Things which hinder long-term socket opens:
  • Environmental dynamics: for example a rain storm will interfere and drop signal quality.
  • Load Sharing: the bottom line for cellular carriers is always "Make the most users as happy as possible", with a bias towards humans with smart-phones.  This causes:
    • All users share bandwidth, so the more users are active, the less throughput and 'service' any of them receive.
    • Since most human interaction is fast bursts of one-shot, always give priority to new sockets.  The longer your 'session' exists (aka: your TCP socket is open), the more likely it is to be dropped during high tower loads.
  • Time-Of-Day issues: many cell towers literally shift (or point) in different directions during the day.  For example, when highway traffic is light they may point out over a residential or industrial area, but during heavy traffic they shift towards the roads.  Seems weird, but the goal is to maximize the bandwidth usage, so the tower always tries to point to the most active users.
  • The 5M-KOD (5-Minute Kiss- Of-Death):  All idle TCP sockets should be assumed to vanish after being idle for 5 minutes.  You should always use TCP keepalive set to about 4 minutes, 50 seconds.
Cost considerations:
  • Most carriers now round up per socket, per hour.  Why do they do this?  Because they can!  And because they bill in somthing called 'units', which are 1K blocks.  So if you look at your bill you'll see that a certain session started at for example 8:12AM, ended at 1PM and includes 47 units of data.
  • This means if you hold 1 socket open for 1 hour, you will suffer at most a 1K data round-up per hour (or 24K per day).
  • This means if you instead open a new socket every 5 minutes, then you open 12 'sessions' per hour and you will suffer at most a 12K data round-up per hour (or 288K per day).

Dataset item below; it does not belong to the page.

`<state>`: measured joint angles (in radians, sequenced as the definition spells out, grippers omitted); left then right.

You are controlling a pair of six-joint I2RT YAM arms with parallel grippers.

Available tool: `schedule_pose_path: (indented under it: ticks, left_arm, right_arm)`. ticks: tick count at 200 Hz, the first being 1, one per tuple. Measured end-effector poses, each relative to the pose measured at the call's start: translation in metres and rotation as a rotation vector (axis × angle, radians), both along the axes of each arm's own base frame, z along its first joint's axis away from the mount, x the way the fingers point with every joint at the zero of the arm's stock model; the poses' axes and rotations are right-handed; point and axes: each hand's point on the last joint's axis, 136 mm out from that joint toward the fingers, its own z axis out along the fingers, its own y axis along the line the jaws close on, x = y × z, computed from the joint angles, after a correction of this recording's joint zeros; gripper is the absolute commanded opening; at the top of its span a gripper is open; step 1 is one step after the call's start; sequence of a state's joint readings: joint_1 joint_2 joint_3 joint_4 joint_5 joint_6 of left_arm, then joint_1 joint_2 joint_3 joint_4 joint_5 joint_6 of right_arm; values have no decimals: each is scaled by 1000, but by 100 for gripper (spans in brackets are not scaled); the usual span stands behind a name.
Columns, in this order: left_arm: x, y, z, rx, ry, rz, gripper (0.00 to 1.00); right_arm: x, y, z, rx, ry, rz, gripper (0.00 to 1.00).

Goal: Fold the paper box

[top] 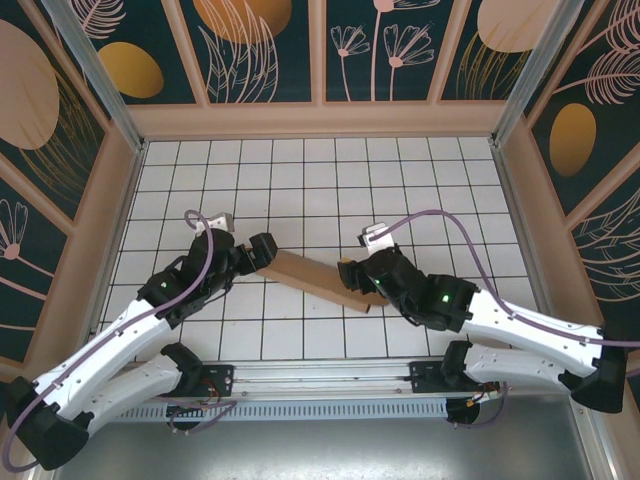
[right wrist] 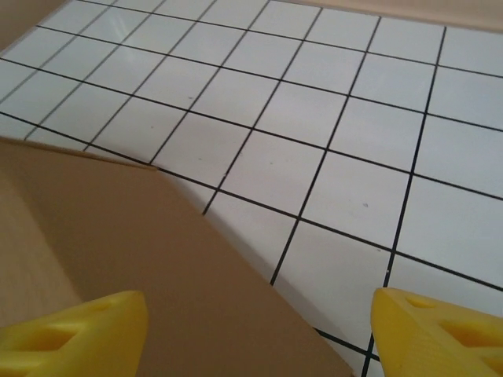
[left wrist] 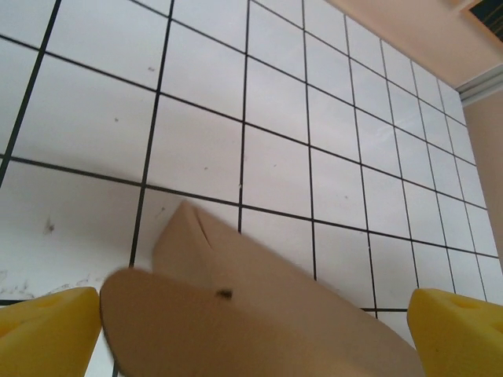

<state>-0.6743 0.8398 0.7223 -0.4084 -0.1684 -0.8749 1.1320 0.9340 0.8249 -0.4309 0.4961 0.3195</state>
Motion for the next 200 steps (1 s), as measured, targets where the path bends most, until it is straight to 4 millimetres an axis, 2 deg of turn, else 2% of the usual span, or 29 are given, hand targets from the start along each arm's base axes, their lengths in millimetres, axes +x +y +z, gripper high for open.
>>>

  • In both cases above I use the 'at most' phrase and do not attempt to average anything.  if your data is random, then fine - worst case is likely 1/2 of what I state, but unfortunately most industrial systems are moving predictable data each time.  So if you just happen to move 1 byte 'too little' each hour, then you'd get a wonderful 1 byte round-up - but if your standard size makes you 1 byte too large, then your roundup is always 999 bytes per hour.
  • Opening/Closing a socket includes from 500 to 1000 bytes of overhead.
  • A TCP keepalive includes about 100 bytes over overhead, however MOST TCP stacks only send the keepalive if the line is idle.
  • Never poll at a once-per-5 minute rate!  If you really want once per 5 minutes, you really need to poll at for example once per 4 minutes and 45 seconds.  You must stay away from the 5M-KOD like the plague, or you risk all kinds of weird cell network issues.  Again, I will be unscientific, but state that since many vendors are involved in your link, you have a huge race condition at 5 minutes where part of the link is already down and part is still up for the moment.  And since the cellular system is NOT IP based, this increases you probability that the cellular link appears up to your cell module, yet is really broken & unusable.
 Suggestions to create a better TCP socket experience:
  • Use UDP/IP when ever you can!  It has been shown in my own tests to cot up to 85-90% of your data costs!
  • Accept that you cannot keep the TCP socket open forever.  If you wish to (for example) have a Dynamic IP and manually program the host to use an IP which changes each time the cell link drops - this is just not feasible!
  • Ask, do you really need a socket open all the time?  My own tests have show that if you expect data less than once per 30 minutes you are probably better off to open/close the socket between uses.  The trade-off is the data cost to close/reopen the socket (plus the 'session round-up') verse the TCP keepalive required faster than once per 5 minutes to keep the socket healthy.